Output the data below exactly.

───── RECORD EXTRACTS

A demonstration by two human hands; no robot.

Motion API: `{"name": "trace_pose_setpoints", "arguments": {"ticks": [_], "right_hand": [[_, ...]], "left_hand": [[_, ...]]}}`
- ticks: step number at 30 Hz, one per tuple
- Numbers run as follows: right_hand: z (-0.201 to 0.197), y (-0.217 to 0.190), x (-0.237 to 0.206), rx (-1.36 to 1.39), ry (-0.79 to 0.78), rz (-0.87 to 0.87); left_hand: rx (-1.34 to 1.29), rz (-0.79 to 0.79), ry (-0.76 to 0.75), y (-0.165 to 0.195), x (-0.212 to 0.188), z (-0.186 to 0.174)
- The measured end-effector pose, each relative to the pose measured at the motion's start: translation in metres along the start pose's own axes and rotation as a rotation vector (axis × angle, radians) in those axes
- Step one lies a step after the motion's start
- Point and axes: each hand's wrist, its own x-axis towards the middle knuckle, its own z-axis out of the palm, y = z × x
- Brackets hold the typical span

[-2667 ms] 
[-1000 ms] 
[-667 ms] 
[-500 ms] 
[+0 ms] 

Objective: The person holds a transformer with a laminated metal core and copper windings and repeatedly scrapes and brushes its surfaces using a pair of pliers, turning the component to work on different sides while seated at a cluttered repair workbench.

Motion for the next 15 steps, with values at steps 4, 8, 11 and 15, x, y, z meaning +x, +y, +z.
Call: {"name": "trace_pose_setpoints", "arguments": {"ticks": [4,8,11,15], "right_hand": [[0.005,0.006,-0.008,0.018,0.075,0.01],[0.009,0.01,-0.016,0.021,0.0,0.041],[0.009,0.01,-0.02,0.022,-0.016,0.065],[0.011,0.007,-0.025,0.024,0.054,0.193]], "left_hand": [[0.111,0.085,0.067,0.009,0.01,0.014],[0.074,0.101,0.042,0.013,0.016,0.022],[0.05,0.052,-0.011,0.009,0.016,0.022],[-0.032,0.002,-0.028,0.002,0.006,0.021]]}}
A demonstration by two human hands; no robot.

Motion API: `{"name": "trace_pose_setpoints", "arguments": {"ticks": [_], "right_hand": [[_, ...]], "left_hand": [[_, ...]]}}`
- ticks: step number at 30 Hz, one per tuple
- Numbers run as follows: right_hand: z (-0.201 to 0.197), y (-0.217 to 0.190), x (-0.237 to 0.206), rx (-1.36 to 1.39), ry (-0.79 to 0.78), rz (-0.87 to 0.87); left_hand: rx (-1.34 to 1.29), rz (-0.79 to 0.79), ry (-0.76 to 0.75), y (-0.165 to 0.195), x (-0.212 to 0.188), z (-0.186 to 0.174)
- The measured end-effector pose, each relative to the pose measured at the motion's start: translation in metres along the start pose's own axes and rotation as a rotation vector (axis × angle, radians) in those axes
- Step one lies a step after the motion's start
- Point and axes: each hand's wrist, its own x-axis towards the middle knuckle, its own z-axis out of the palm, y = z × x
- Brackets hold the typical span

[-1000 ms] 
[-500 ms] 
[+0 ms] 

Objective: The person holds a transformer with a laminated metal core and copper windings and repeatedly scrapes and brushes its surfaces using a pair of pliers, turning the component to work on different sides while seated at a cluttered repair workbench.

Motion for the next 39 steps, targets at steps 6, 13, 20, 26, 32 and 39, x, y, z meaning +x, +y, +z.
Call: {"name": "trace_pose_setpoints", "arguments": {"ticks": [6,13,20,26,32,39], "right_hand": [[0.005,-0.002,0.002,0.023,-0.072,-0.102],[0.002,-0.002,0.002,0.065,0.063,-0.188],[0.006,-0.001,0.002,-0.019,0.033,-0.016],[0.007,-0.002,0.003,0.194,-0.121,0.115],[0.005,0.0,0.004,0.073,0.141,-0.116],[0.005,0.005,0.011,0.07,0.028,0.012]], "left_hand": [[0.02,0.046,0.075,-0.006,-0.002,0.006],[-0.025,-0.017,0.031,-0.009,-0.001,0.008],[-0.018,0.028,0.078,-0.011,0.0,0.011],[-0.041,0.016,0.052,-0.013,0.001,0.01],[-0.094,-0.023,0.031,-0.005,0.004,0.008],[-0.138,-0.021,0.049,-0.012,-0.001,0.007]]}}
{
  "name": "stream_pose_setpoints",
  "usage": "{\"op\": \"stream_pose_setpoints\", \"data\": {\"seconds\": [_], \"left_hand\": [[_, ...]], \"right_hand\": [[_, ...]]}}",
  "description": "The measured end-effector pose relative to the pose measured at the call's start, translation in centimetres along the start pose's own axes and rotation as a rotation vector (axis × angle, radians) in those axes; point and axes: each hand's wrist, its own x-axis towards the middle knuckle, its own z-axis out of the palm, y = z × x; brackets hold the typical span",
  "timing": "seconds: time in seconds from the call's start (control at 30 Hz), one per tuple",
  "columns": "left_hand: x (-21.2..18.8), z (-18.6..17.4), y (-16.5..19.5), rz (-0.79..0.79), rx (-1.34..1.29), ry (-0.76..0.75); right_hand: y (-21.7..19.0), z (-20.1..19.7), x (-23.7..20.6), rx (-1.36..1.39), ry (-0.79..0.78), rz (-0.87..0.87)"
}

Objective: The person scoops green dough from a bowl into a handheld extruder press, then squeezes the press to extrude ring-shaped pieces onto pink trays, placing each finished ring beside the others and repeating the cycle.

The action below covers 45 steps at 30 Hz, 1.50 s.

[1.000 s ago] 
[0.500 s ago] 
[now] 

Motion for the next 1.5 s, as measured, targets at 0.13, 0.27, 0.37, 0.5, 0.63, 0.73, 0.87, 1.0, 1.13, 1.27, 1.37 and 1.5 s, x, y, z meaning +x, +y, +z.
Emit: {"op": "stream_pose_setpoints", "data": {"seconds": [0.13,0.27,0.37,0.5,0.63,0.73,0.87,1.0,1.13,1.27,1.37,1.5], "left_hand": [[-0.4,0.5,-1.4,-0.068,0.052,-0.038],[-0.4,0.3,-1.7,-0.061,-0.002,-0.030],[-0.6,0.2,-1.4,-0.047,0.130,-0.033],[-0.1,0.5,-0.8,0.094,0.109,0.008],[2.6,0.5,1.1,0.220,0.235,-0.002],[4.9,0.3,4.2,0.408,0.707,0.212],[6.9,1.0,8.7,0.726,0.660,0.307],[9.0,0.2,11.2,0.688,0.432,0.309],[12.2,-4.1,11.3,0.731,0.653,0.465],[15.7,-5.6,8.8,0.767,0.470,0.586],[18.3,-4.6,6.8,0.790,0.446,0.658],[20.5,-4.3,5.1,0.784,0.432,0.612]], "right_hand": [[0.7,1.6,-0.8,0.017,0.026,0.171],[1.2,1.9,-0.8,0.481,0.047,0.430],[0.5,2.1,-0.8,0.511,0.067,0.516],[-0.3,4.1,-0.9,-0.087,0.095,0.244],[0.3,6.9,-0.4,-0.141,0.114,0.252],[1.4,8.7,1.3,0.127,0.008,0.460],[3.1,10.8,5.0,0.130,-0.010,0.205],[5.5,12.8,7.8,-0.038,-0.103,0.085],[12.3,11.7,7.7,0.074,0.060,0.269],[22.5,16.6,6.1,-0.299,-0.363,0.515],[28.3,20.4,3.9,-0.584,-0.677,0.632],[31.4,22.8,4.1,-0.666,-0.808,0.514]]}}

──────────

SOLVED PROBLEM
A demonstration by two human hands; no robot.

Motion API: `{"name": "trace_pose_setpoints", "arguments": {"ticks": [_], "right_hand": [[_, ...]], "left_hand": [[_, ...]]}}`
- ticks: step number at 30 Hz, one per tuple
- Numbers run as follows: right_hand: z (-0.201 to 0.197), y (-0.217 to 0.190), x (-0.237 to 0.206), rx (-1.36 to 1.39), ry (-0.79 to 0.78), rz (-0.87 to 0.87); left_hand: rx (-1.34 to 1.29), rz (-0.79 to 0.79), ry (-0.76 to 0.75), y (-0.165 to 0.195), x (-0.212 to 0.188), z (-0.186 to 0.174)
- The measured end-effector pose, each relative to the pose measured at the motion's start: translation in metres along the start pose's own axes and rotation as a rotation vector (axis × angle, radians) in those axes
- Step one lies a step after the motion's start
- Point and axes: each hand's wrist, its own x-axis towards the middle knuckle, its own z-axis out of the palm, y = z × x
- Brackets hold the typical span

[-2667 ms] 
[-1000 ms] 
[-667 ms] 
[-500 ms] 
[+0 ms] 

Objective: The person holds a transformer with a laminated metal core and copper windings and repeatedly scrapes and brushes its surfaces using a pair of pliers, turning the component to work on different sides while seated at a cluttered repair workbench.

Motion for the next 15 steps, with values at steps 4, 8, 11 and 15, x, y, z meaning +x, +y, +z.
Call: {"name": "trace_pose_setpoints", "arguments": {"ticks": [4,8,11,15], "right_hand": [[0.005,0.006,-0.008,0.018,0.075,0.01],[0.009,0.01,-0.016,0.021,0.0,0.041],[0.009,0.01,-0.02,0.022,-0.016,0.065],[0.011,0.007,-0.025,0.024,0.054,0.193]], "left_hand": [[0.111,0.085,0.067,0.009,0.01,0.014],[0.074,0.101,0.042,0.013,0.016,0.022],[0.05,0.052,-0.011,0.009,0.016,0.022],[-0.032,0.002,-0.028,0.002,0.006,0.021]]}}
A demonstration by two human hands; no robot.

Motion API: `{"name": "trace_pose_setpoints", "arguments": {"ticks": [_], "right_hand": [[_, ...]], "left_hand": [[_, ...]]}}`
- ticks: step number at 30 Hz, one per tuple
- Numbers run as follows: right_hand: z (-0.201 to 0.197), y (-0.217 to 0.190), x (-0.237 to 0.206), rx (-1.36 to 1.39), ry (-0.79 to 0.78), rz (-0.87 to 0.87); left_hand: rx (-1.34 to 1.29), rz (-0.79 to 0.79), ry (-0.76 to 0.75), y (-0.165 to 0.195), x (-0.212 to 0.188), z (-0.186 to 0.174)
- The measured end-effector pose, each relative to the pose measured at the motion's start: translation in metres along the start pose's own axes and rotation as a rotation vector (axis × angle, radians) in those axes
- Step one lies a step after the motion's start
- Point and axes: each hand's wrist, its own x-axis towards the middle knuckle, its own z-axis out of the palm, y = z × x
- Brackets hold the typical span

[-1000 ms] 
[-500 ms] 
[+0 ms] 

Objective: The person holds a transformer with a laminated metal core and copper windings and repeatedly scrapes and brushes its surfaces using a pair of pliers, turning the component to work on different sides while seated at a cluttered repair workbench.

Motion for the next 39 steps, targets at steps 6, 13, 20, 26, 32 and 39, x, y, z meaning +x, +y, +z.
Call: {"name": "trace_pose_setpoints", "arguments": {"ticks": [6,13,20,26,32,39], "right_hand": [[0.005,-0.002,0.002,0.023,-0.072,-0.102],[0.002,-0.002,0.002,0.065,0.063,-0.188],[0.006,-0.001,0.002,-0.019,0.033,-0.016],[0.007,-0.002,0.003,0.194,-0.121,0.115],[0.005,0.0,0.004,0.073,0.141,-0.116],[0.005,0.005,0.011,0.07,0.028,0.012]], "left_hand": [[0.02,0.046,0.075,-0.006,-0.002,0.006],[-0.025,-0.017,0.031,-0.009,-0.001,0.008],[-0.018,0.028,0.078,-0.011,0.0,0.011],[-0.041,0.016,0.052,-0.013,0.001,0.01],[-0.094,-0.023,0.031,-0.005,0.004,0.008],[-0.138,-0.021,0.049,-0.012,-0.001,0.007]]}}
{
  "name": "stream_pose_setpoints",
  "usage": "{\"op\": \"stream_pose_setpoints\", \"data\": {\"seconds\": [_], \"left_hand\": [[_, ...]], \"right_hand\": [[_, ...]]}}",
  "description": "The measured end-effector pose relative to the pose measured at the call's start, translation in centimetres along the start pose's own axes and rotation as a rotation vector (axis × angle, radians) in those axes; point and axes: each hand's wrist, its own x-axis towards the middle knuckle, its own z-axis out of the palm, y = z × x; brackets hold the typical span",
  "timing": "seconds: time in seconds from the call's start (control at 30 Hz), one per tuple",
  "columns": "left_hand: x (-21.2..18.8), z (-18.6..17.4), y (-16.5..19.5), rz (-0.79..0.79), rx (-1.34..1.29), ry (-0.76..0.75); right_hand: y (-21.7..19.0), z (-20.1..19.7), x (-23.7..20.6), rx (-1.36..1.39), ry (-0.79..0.78), rz (-0.87..0.87)"
}

Objective: The person scoops green dough from a bowl into a handheld extruder press, then squeezes the press to extrude ring-shaped pieces onto pink trays, placing each finished ring beside the others and repeating the cycle.

The action below covers 45 steps at 30 Hz, 1.50 s.

[1.000 s ago] 
[0.500 s ago] 
[now] 

Motion for the next 1.5 s, as measured, targets at 0.13, 0.27, 0.37, 0.5, 0.63, 0.73, 0.87, 1.0, 1.13, 1.27, 1.37 and 1.5 s, x, y, z meaning +x, +y, +z.
Emit: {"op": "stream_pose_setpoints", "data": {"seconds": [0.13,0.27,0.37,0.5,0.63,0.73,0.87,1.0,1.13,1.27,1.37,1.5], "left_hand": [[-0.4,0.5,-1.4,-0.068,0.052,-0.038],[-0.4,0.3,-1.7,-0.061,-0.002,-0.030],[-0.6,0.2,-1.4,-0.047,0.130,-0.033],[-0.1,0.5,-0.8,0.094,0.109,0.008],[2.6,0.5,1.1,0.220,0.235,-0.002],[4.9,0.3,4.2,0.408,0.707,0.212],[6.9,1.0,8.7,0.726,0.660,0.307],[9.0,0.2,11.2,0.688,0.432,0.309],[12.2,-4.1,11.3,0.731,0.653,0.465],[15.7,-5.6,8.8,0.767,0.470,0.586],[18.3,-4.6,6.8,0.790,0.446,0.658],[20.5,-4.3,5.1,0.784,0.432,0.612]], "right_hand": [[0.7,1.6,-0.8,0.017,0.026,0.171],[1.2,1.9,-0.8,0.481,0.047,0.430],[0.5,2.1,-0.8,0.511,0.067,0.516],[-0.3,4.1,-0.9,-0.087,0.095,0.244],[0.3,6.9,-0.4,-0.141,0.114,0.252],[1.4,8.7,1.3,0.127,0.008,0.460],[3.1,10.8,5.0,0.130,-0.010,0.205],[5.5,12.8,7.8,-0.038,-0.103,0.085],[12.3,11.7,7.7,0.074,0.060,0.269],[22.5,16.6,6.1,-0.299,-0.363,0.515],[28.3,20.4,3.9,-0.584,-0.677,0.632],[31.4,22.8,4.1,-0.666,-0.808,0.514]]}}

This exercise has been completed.